The stimulus package, by contrast, sharply increased the deficit, because there were no immediate offsets to pay for it. So too with Bush’s tax cuts.
But the big new initiatives in Obama’s budget don’t necessarily affect the deficit at all. They’re entirely paid for. There may be a political impact in which the size of the deficit saps political will for new initiatives and gives Ben Nelson a preening opportunity he can’t pass on, but there’s no debt-related reason that these numbers should affect those priorities. Indeed, quite the opposite: Cap and trade would raise revenue and health reform will cut the long-term deficit by about $3 trillion. It’s only in the weird world that is Washington that budget projections showing the current fiscal path is unsustainable would be used to argue against policy changes that better the long-term outlook.

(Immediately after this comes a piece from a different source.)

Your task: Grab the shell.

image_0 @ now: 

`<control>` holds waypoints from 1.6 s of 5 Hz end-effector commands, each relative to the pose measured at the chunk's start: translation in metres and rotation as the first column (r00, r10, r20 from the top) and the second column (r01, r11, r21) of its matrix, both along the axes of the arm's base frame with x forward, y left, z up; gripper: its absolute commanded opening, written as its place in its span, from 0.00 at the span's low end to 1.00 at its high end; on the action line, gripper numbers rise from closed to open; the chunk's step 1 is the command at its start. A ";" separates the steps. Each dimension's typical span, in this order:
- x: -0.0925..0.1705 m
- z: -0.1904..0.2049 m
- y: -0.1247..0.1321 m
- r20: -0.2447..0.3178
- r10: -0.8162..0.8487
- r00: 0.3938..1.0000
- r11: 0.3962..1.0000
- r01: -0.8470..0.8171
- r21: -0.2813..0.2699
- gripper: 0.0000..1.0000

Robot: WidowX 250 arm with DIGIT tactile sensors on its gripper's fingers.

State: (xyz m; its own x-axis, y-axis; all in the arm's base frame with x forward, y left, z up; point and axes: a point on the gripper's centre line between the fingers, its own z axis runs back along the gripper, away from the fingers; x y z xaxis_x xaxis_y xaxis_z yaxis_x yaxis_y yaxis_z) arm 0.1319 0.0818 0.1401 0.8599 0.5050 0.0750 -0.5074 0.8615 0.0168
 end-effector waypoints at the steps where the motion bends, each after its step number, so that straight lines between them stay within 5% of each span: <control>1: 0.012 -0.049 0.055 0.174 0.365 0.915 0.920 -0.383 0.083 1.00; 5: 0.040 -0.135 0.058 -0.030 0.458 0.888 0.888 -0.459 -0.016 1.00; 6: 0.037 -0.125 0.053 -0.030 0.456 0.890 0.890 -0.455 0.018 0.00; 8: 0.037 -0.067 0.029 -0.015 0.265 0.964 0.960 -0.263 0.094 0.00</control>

Exactly. The principal argument from the White House about health care and energy has been that these initiatives are necessary for long-term economic growth. That’s certainly true. But critics reflexively respond that these reform efforts will have to wait until the budget deficits Obama inherited are significantly smaller. This is not only wrong, it misses the point — the administration’s health care and energy proposals save money over the long run.
It’s why OMB Director Peter Orszag felt comfortable with sounding a relatively optimistic note yesterday. In a blog post, Orszag argued that the CBO report “only underscores the severity of the economic and fiscal crisis the Administration has inherited. There is need for urgent action to get our economy moving again, invest for the future, and put the nation on a sustainable fiscal path.”
He presented four key challenges (invest in health care, invest in education, and invest in energy, while cutting the deficit in half by 2013), adding, “The new CBO numbers do not change our commitment to these goals or our ability to achieve them.”